A quick survey of the literature discovers various suggestions for the improvement in scientific literacy in developing countries. Typical suggestions include the need for more funds, more materials, translations of existing materials, capacity-building at the university level, developing personal relationships with mentor scientists and teachers, international exchange, scholarships for graduate programs in the developed nations, and other predictable high cost information-sharing activities.

Dr. June George, Faculty of Humanities and Education, University of the West Indies, Trinidad, however, suggest one very interesting approach. In a paper entitled “Culture and Science Education: A Look from the Developing World,” Dr. George reviews “the science for all” movement wherein the science of daily living or indigenous tradition is “bridged” to conventional science both in the classroom and the field and “related” to patterns of thought, argument, and teaching with which the students are culturally familiar. Dr. George’s paper can found at http://www.actionbioscience.org/education/george.html.

The dichotomy is not a new one: the conflicting approaches of received learning, delivery of a didactic lesson through formal presentation, versus experiential learning, discovery of a flexible lesson through informal engagement.
It would seem clear by now – and anecdotal proof ought to be good enough – that for many students, regardless of culture, the second way is more than viable, indeed is tremendously effective as a method for alternative learning.

The integration of the two is not easy.

Who, and How to Serve:

Poverty = Educational Resources = Environmental Conditions = Quality of Life

This basic inter-relationship between these elements suggests that the highest benefit to be derived from innovation in international environmental education falls to the poorest with the least. If there can be an intervention, an improvement in the educational services provided, then there can be a consequent improvement in conditions for learning, living and collective opportunity.

How to serve?

What is required is the provision of direct training of local teachers in new methods of integration of environmental science and conservation values for the classroom and in the field through new curricula and practical teaching materials designed to affirm the cultural conditions of the community and to meet the educational needs of the indigenous student population.
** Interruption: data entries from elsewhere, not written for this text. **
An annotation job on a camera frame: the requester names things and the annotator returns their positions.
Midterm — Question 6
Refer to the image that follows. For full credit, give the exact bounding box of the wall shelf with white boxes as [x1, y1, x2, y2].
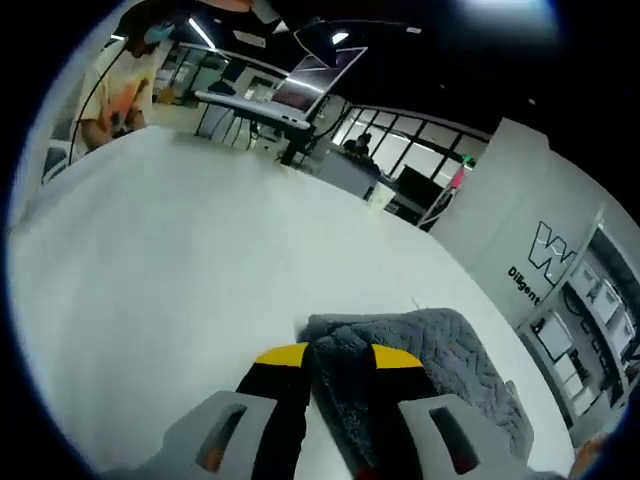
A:
[517, 209, 637, 429]

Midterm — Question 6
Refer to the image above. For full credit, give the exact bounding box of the white pillar with black logo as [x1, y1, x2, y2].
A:
[429, 117, 609, 331]

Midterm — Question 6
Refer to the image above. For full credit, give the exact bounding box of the black cable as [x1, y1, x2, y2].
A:
[69, 39, 127, 164]

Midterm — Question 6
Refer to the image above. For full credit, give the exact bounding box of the grey cabinet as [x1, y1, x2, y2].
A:
[319, 149, 396, 200]

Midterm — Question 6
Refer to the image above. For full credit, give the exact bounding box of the grey towel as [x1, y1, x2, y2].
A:
[297, 307, 534, 469]

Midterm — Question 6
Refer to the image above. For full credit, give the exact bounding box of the black monitor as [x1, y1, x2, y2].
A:
[394, 164, 446, 211]

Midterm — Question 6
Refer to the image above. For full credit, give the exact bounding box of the open laptop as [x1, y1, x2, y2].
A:
[272, 46, 369, 126]

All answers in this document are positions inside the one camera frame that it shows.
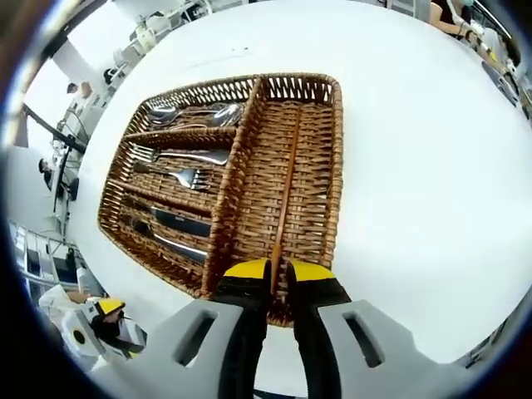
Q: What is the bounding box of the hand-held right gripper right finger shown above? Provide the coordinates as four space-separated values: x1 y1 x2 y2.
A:
284 259 470 399

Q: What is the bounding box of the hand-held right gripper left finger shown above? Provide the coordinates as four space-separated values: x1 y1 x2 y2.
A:
89 257 273 399

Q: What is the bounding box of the steel-handled knife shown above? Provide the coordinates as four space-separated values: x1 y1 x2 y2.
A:
131 219 209 264

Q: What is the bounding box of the steel fork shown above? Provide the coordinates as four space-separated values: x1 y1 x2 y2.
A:
129 142 232 166
131 162 212 191

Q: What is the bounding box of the brown wicker storage tray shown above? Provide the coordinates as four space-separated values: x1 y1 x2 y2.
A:
97 72 345 329

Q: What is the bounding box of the brown chopstick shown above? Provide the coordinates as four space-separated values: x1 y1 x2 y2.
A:
269 101 303 292

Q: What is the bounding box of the grey flat tray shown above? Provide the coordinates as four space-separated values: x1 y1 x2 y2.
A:
481 61 521 107

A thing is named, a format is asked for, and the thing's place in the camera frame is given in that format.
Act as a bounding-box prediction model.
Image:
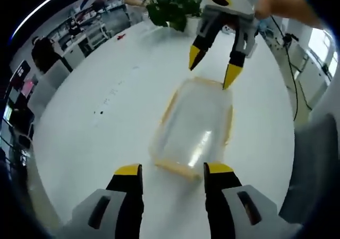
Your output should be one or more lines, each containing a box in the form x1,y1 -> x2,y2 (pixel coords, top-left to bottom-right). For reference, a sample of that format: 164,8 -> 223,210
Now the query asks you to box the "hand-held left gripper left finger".
64,163 -> 145,239

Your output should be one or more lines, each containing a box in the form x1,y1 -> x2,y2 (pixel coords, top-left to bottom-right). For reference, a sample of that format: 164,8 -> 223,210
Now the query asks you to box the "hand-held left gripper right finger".
203,162 -> 282,239

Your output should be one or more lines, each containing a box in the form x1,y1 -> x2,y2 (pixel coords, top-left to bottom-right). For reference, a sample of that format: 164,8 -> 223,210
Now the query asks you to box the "clear plastic food container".
148,76 -> 235,183

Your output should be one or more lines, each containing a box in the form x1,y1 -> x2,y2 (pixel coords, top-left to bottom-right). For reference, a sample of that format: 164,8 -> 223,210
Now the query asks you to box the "person's right hand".
254,0 -> 277,20

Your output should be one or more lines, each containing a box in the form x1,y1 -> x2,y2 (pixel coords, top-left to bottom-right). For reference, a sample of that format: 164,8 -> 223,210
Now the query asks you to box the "green potted plant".
145,0 -> 203,32

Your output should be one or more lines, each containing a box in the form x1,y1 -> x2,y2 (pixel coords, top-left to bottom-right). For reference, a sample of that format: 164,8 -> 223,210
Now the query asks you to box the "grey chair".
277,113 -> 339,228

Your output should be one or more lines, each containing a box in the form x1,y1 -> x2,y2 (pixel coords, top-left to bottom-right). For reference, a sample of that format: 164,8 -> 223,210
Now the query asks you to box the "white shelving unit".
59,0 -> 128,58

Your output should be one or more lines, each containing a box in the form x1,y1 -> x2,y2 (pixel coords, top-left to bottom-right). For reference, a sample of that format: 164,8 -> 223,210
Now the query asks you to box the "computer monitor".
10,61 -> 39,101

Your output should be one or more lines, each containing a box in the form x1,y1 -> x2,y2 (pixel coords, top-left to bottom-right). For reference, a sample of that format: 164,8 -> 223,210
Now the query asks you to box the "black cable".
269,15 -> 314,122

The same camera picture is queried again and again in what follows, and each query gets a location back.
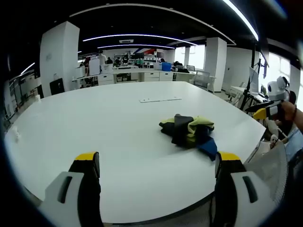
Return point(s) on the blue storage box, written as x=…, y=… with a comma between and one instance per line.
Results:
x=166, y=66

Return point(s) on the white square pillar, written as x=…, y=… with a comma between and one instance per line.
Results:
x=215, y=61
x=59, y=52

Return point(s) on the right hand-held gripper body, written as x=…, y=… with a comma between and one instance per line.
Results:
x=277, y=91

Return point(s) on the white standing board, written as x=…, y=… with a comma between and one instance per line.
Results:
x=94, y=66

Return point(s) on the person's right hand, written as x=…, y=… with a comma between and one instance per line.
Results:
x=287, y=112

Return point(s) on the white mesh office chair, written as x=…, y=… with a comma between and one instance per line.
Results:
x=203, y=79

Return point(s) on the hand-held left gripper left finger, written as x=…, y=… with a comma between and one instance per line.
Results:
x=71, y=198

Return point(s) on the ceiling light strip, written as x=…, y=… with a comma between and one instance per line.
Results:
x=243, y=19
x=142, y=45
x=142, y=35

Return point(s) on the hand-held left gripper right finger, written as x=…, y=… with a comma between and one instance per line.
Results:
x=236, y=201

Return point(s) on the person's light blue clothing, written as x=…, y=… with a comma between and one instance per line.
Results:
x=293, y=142

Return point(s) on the yellow grey blue garment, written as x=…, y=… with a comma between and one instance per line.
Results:
x=180, y=127

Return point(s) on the ceiling air vent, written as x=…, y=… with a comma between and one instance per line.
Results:
x=126, y=41

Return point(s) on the black tripod stand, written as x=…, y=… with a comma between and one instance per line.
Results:
x=246, y=94

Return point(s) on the black office chair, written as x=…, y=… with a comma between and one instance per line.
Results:
x=56, y=86

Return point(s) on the white drawer cabinet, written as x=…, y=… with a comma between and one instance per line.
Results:
x=151, y=76
x=106, y=79
x=166, y=76

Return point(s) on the white side desk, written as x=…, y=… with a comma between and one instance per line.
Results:
x=237, y=91

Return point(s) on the white mesh chair back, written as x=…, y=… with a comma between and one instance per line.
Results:
x=267, y=170

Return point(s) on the white flat table panel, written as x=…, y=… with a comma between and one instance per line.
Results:
x=161, y=99

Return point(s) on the small white cup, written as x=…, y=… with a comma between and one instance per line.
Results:
x=38, y=98

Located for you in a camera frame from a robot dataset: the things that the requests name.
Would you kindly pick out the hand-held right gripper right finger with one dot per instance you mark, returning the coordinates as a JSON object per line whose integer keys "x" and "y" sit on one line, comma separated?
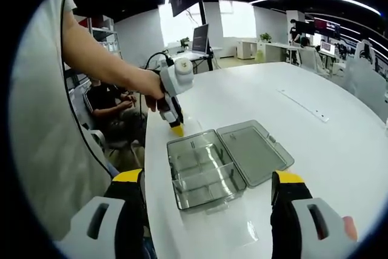
{"x": 297, "y": 225}

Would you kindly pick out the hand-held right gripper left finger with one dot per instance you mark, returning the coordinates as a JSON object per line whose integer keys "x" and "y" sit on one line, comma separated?
{"x": 121, "y": 225}

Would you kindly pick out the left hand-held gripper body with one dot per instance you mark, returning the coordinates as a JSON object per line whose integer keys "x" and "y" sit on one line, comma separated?
{"x": 177, "y": 77}

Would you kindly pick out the clear plastic divider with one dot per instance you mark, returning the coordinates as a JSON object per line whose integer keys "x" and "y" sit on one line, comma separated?
{"x": 203, "y": 178}
{"x": 209, "y": 157}

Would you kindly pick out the clear plastic guide fixture box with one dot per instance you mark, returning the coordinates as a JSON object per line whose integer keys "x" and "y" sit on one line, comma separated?
{"x": 251, "y": 156}

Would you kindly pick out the person's left hand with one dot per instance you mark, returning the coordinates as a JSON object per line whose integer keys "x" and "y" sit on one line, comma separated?
{"x": 153, "y": 99}

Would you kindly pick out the person's right hand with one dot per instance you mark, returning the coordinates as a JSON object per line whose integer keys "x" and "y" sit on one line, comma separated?
{"x": 351, "y": 228}

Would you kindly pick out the open laptop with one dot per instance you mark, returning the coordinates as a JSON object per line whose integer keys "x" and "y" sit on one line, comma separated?
{"x": 200, "y": 39}

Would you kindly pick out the white low cabinet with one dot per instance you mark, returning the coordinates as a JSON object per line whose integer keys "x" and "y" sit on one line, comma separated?
{"x": 250, "y": 50}

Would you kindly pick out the white plastic chair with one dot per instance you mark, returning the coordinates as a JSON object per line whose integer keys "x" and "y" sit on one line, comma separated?
{"x": 95, "y": 139}

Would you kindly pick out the metal shelf with bins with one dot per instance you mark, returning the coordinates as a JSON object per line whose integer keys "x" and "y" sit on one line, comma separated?
{"x": 104, "y": 36}

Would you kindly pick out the green potted plant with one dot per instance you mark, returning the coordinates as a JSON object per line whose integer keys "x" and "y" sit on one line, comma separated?
{"x": 265, "y": 37}

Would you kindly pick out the white table slot plate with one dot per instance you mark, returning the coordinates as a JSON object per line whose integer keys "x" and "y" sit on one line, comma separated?
{"x": 303, "y": 105}

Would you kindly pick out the person in grey shirt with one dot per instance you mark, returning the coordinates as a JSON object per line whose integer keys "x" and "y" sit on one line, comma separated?
{"x": 45, "y": 119}

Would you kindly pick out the red lit monitor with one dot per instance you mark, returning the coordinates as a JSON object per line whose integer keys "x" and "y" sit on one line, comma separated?
{"x": 326, "y": 28}

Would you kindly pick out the frosted partition panel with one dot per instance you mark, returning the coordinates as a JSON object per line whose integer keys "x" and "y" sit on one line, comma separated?
{"x": 368, "y": 83}
What is required is a series of demonstrations, location by location, nation by nation, by which to invent this method, to select and train teachers in its delivery, to provide the inexpensive, practical resources, to implement in the classroom, to evaluate the outcomes, and to follow-up with additional contact and training on an annual basis.

What is required is a directed funding stream that maximizes local effect and minimizes infrastructure cost either by providing grant-based augmented services through existing organizations in country or by supporting a small base central organization managing contract curriculum developers, resources designers, teacher trainers, and evaluators on a nation by nation basis.